What to work on: Return a copy of each line in the listing that includes the word "green".

····················

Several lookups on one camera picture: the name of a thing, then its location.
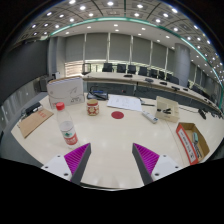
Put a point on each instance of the red and cream mug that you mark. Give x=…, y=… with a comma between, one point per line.
x=93, y=108

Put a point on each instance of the black clip tool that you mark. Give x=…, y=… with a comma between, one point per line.
x=165, y=110

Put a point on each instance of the clear red-capped water bottle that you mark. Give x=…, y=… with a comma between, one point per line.
x=67, y=128

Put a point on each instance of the open brown red-sided cardboard box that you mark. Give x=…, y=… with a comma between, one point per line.
x=184, y=143

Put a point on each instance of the beige open organizer box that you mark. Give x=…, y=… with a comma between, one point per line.
x=168, y=102

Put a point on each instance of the black pen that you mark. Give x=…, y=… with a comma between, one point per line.
x=147, y=104

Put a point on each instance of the large white cardboard box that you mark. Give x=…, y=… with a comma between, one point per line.
x=65, y=91

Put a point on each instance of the row of black chairs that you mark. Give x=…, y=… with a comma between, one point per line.
x=131, y=69

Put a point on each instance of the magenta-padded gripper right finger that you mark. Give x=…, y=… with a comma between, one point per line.
x=146, y=157

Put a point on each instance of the small teal block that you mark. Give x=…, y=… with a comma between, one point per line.
x=195, y=137

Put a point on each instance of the white remote control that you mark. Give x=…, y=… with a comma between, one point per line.
x=150, y=117

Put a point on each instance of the flat round red coaster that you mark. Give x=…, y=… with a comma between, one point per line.
x=117, y=115

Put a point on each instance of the white printed paper sheet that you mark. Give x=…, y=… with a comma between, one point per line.
x=125, y=102

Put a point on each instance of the dark grey box monitor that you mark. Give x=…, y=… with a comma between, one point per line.
x=45, y=83

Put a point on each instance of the long curved conference desk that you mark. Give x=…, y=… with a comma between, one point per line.
x=133, y=88

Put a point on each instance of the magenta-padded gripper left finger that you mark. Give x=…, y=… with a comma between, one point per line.
x=77, y=156

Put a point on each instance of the round ceiling lights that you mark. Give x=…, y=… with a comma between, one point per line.
x=110, y=3

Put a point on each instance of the black handheld device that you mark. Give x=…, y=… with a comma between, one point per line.
x=31, y=109

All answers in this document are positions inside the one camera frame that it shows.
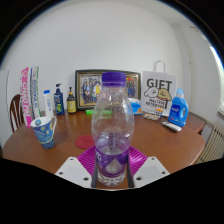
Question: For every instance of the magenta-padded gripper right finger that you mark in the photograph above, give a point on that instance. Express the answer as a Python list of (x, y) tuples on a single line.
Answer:
[(148, 170)]

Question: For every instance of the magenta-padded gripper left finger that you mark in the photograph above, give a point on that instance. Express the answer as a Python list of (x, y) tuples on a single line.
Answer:
[(75, 170)]

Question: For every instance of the clear purple-capped water bottle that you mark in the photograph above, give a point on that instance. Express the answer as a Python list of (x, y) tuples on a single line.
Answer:
[(112, 126)]

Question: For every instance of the flat round red coaster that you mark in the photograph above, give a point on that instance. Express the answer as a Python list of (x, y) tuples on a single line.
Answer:
[(83, 142)]

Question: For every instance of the blue painted ceramic mug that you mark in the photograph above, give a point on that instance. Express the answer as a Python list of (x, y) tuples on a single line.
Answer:
[(45, 133)]

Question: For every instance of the white remote control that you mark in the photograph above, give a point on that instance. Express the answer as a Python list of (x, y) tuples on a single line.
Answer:
[(171, 126)]

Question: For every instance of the small snack box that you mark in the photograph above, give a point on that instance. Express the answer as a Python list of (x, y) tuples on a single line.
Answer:
[(151, 116)]

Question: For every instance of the small green packet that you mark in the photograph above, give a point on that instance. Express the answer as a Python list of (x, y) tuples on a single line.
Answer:
[(89, 112)]

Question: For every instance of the blue tissue pack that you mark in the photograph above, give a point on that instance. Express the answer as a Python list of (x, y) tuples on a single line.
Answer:
[(136, 107)]

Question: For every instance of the blue detergent bottle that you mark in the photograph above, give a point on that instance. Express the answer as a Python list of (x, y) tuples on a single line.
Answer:
[(177, 111)]

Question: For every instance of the amber pump bottle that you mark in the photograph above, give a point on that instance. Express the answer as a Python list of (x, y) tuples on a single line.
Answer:
[(71, 104)]

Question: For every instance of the dark blue pump bottle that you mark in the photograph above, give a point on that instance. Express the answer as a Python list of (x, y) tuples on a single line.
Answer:
[(59, 103)]

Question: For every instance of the white blue-capped lotion bottle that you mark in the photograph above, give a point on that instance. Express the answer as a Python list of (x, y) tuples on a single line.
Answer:
[(48, 105)]

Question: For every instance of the white radiator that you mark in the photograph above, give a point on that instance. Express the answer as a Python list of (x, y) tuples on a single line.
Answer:
[(213, 143)]

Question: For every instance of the white paper gift bag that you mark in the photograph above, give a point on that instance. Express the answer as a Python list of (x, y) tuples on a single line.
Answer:
[(158, 91)]

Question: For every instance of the framed group photo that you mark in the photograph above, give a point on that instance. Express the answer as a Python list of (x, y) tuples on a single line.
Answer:
[(86, 90)]

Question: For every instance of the dark wooden chair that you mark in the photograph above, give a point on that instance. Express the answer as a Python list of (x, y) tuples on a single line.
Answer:
[(15, 113)]

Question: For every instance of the white door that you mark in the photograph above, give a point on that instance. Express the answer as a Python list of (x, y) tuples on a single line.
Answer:
[(3, 106)]

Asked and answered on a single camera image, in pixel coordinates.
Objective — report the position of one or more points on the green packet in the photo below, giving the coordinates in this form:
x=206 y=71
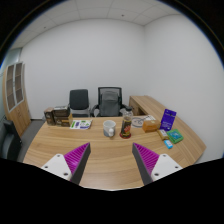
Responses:
x=175 y=136

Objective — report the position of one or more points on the wooden shelf cabinet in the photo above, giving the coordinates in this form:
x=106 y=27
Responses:
x=16 y=100

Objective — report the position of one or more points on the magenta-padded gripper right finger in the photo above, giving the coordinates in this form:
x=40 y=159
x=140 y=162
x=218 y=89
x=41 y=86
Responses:
x=148 y=160

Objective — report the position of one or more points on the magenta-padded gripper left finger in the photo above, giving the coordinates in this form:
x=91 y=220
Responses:
x=75 y=160

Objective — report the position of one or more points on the small dark brown box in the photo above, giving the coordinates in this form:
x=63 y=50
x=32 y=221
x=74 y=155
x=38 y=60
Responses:
x=49 y=116

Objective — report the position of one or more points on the small blue packet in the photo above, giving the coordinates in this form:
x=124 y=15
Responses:
x=168 y=144

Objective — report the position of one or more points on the orange cardboard box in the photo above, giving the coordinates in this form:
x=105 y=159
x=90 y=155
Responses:
x=151 y=126

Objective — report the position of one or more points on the clear bottle with black cap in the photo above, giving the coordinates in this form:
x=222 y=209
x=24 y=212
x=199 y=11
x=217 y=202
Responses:
x=126 y=125

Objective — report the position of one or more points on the white mug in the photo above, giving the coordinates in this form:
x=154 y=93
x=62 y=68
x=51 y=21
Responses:
x=108 y=128

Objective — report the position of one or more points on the white leaflet with green print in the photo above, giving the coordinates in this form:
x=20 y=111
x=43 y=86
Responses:
x=80 y=124

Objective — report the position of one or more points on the dark brown printed box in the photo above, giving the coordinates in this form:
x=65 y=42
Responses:
x=61 y=111

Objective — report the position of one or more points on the black leather armchair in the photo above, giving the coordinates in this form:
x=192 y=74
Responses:
x=10 y=143

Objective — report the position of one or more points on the black padded office chair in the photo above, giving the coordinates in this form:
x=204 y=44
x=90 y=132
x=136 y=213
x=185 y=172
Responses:
x=79 y=100

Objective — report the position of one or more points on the wooden side desk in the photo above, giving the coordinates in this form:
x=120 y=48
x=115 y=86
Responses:
x=146 y=103

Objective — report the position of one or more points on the purple pouch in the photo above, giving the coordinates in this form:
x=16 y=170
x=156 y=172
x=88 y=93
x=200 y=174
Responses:
x=168 y=120

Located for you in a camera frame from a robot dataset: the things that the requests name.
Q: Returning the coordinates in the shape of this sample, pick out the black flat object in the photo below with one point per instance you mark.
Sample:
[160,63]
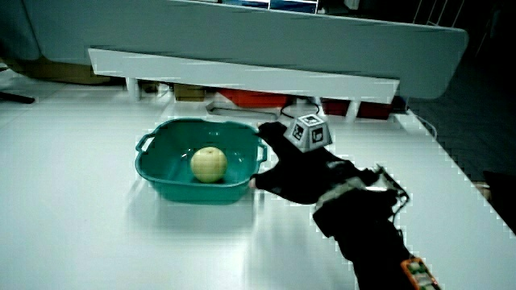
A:
[16,97]

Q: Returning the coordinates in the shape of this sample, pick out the white partition board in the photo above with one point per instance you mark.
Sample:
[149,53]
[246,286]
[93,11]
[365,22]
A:
[242,36]

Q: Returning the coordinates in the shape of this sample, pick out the large brown cardboard box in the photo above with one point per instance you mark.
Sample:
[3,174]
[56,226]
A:
[52,71]

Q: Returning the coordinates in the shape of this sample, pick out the dark red box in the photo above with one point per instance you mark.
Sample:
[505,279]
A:
[375,109]

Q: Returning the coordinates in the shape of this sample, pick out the teal plastic basin plate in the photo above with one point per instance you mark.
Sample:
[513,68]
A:
[177,161]

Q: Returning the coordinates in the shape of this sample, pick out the orange box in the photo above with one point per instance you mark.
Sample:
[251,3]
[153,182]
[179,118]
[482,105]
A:
[254,98]

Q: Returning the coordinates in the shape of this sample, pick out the person's right hand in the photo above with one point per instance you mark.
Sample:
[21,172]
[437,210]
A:
[298,177]

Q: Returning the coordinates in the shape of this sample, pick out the white desk shelf riser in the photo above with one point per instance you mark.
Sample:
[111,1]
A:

····················

Task response:
Question: For every instance of the small green packet that you mark in the photograph above, give a point on that instance. Express the answer as a Python list of (x, y) tuples on a single line.
Objective — report the position of one or more points on the green packet in the photo below, giving the coordinates in this form:
Objective — report the position of one or more points on the white leaflet with green print in the photo above, giving the coordinates in this form:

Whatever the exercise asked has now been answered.